As November rolls around and radio stations break into the carols I hear the litany of complainers every year.
"It's too soon."
"I'll be sick of this stuff by the time Christmas shows up. And it gets worse every year."
Let me just state my position up front. I never grow sick of Christmas. I never tire of the trapping of this holiday: the lights, the commercials, the Santa in the mall, the tree, the presents, and especially the music.

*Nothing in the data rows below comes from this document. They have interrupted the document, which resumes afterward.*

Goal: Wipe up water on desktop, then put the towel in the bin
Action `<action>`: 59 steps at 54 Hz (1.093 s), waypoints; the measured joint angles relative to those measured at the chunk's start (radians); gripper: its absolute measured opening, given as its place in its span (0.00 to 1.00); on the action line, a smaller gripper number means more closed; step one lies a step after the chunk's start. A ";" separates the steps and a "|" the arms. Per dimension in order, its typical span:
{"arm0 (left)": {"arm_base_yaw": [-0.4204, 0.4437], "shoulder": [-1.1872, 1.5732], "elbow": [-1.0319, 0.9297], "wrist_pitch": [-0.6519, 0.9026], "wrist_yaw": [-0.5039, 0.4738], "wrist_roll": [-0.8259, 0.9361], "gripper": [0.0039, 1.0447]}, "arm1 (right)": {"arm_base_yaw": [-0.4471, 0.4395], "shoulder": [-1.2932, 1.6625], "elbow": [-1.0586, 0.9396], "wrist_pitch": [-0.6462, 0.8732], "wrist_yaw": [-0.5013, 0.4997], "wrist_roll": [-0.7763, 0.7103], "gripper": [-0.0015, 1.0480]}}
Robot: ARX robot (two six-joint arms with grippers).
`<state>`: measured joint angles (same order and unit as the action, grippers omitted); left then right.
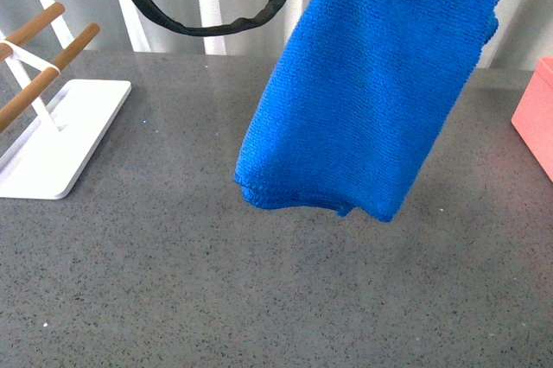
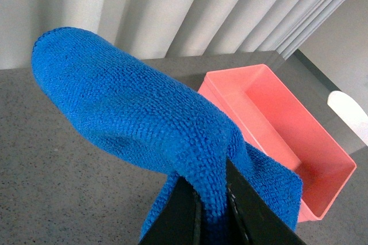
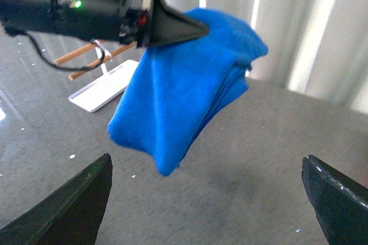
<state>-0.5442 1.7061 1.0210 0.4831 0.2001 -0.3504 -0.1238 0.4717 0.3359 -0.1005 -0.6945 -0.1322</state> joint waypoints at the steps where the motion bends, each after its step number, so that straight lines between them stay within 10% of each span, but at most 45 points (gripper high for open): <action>1: -0.001 0.000 0.000 -0.002 0.000 -0.001 0.03 | -0.007 0.034 0.009 0.026 -0.005 -0.005 0.93; 54: -0.016 -0.003 0.084 -0.033 0.009 -0.150 0.03 | 0.259 1.026 0.208 0.846 0.103 0.081 0.93; 59: -0.017 -0.003 0.086 -0.035 0.010 -0.161 0.03 | 0.276 1.078 0.252 0.878 0.107 0.115 0.78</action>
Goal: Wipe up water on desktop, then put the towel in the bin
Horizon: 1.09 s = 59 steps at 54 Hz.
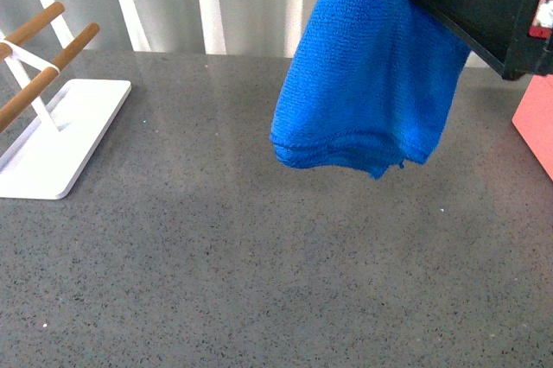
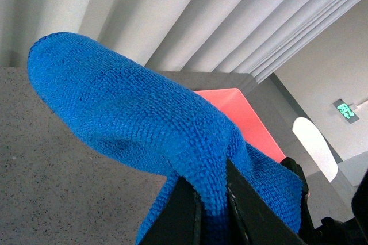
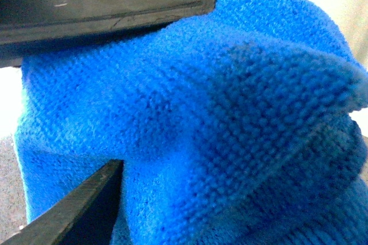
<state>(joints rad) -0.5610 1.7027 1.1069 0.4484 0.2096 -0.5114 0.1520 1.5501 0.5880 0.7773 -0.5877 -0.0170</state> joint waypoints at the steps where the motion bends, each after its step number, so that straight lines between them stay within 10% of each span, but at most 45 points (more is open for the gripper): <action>1: 0.000 0.000 0.001 0.000 0.000 -0.003 0.03 | 0.003 0.007 0.006 0.002 0.001 0.003 0.75; 26: 0.029 0.002 0.011 -0.023 -0.008 -0.010 0.03 | 0.018 0.004 0.034 -0.021 0.028 0.027 0.03; 44: 0.047 0.010 0.011 -0.031 -0.005 -0.010 0.04 | -0.032 -0.008 0.031 -0.061 0.020 0.002 0.03; 59: 0.200 -0.038 -0.105 0.015 -0.004 -0.007 0.58 | -0.106 -0.010 0.030 -0.070 0.029 -0.001 0.03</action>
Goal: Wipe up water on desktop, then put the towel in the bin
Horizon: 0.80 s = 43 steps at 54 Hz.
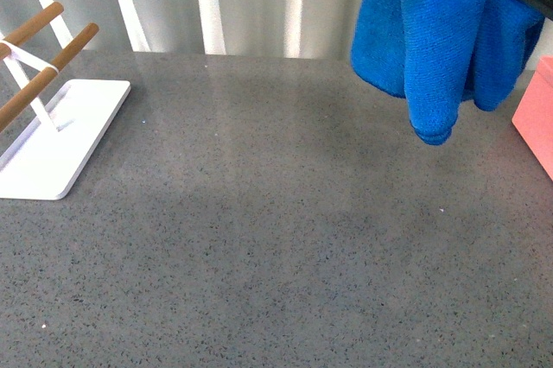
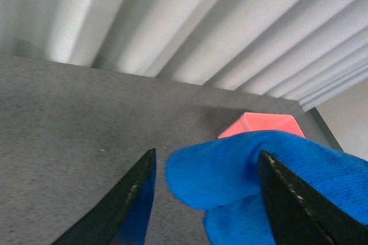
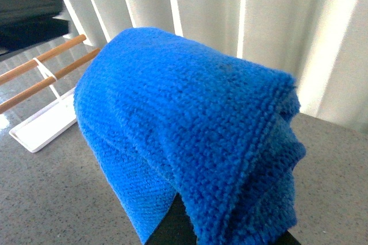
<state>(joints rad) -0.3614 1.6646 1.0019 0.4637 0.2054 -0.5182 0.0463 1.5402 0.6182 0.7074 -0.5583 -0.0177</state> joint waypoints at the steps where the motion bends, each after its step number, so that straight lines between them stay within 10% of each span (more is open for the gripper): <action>1: 0.012 -0.013 -0.019 0.008 0.007 0.006 0.62 | -0.008 0.002 -0.001 0.000 -0.002 0.000 0.03; 12: 0.135 -0.239 -0.267 0.047 0.110 0.138 0.95 | -0.064 0.040 -0.003 0.000 -0.003 -0.002 0.03; 33: 0.435 -0.827 -0.585 -0.261 0.340 0.227 0.94 | -0.104 0.089 -0.005 0.012 0.004 -0.014 0.03; 43: 0.365 -1.128 -0.771 -0.162 -0.182 0.447 0.61 | -0.101 0.114 -0.005 0.015 0.035 -0.027 0.03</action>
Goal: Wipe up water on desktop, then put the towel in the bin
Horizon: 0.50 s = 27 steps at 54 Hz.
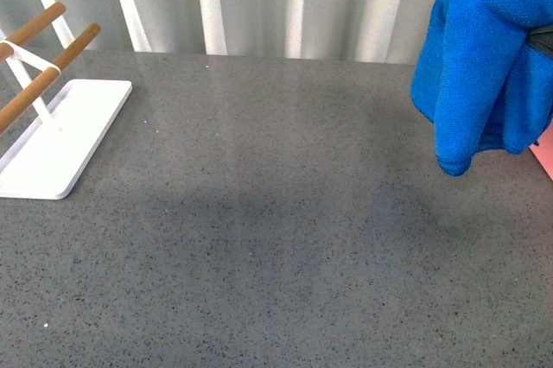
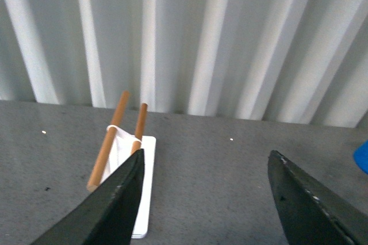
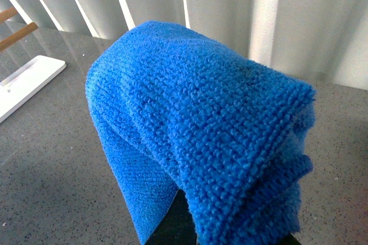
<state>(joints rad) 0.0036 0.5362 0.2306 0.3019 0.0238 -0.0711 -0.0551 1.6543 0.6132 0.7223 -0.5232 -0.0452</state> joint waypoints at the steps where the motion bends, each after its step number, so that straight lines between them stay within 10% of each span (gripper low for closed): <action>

I grew up in Philadelphia where, like a lot of back east big cities, downtown was transformed at Christmas time. The windows of the monster stores were wonderlands of elves, and reindeer...and toys. There were actual vendors of roasted chestnuts on the street corners. Strangers would pass you by and say "Merry Christmas" and smile. My whole family would go out and it was a big production to pick out the best tree from the Christmas tree lot in our neighborhood. The pine smell of those places still lingers in my memory.
I was an altar boy and on Christmas Eve. Often I had to preside over the midnight mass. If I wasn't serving at the mass, I still went, because in the hours before the mass my friends and I would gather outside the pool hall up the street from the church and sing Christmas carols.
Angels We Have Heard on High. Jingle Bells. Hark the Herald Angels Sing. Silent Night. The Christmas Song (Chestnuts Roasting on an Open Fire).
For weeks I looked forward to that night, showed up early and sang heartily with my breath showing all white in the December chilly night. I can close my eyes and still see my friends shouting "Jingle Bell Rock" like their lives depended on it.
So here I am forty five years later. In a few minutes I will climb into my car to go grocery shopping. It's been almost a month since December 25, but I think I'm in the mood for Bruce Springsteen and the late Clarence Clemens howling "Santa Claus is coming to Town."
And he is. Just not for another eleven months.